The user enters his desired username and email address on the signup form.

There are some other things here to watch out for. I didn't encrypt the password (because the client I wrote this for wanted users to be able to have lost passwords sent to the user). Also, the email address is added to the password file, so there are also changes to the auth.pl file -- and other places where the password file is accessed. On html_signup_form, the "password" field is replaced by an "email" field.

Some other little things--I defined
$admin_email
$mail_program
$db_name
in the .cfg file

What I'm saying is that you can't just copy this and put it in place of sub signup. There are other things to do. But it might give you some ideas of how to go about it.
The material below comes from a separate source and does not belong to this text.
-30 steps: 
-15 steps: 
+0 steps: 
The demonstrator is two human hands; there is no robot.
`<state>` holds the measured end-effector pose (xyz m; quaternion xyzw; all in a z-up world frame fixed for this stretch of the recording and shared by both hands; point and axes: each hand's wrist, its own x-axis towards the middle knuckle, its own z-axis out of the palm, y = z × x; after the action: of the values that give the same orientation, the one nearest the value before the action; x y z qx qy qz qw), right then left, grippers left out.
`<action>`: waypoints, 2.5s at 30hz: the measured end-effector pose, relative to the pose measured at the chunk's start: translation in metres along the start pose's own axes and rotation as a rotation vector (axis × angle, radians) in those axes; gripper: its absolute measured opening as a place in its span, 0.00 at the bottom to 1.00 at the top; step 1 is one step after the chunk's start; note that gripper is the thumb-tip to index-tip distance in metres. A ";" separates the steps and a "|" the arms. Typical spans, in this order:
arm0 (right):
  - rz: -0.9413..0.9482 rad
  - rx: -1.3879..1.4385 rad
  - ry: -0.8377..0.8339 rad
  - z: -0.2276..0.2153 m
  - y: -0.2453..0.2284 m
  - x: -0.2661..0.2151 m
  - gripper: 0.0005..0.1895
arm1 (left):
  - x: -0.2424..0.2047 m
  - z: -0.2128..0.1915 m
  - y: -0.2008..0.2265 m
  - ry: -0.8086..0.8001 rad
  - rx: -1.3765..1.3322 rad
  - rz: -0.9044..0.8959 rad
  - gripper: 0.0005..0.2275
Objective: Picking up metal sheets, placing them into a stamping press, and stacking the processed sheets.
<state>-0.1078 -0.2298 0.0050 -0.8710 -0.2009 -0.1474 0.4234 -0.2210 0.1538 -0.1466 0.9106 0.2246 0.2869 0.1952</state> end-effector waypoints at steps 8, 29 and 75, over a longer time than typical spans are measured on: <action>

BTW, the password-generating routine gives an 8-letter password in the form of four "syllables" -- one consonant and one vowel each. The place where I got the routine says there are at least 8 million combinations, so it is unlikely there would be a duplication. The passwords are a little easier to remember though, than just random letters and numbers -- things like "hiretuve" that you can sort of pronounce.


------------------
JPD

All my advice is offered on the basis of kindness-ware. If I've helped you to solve a problem, go out of your way to be kind to someone today.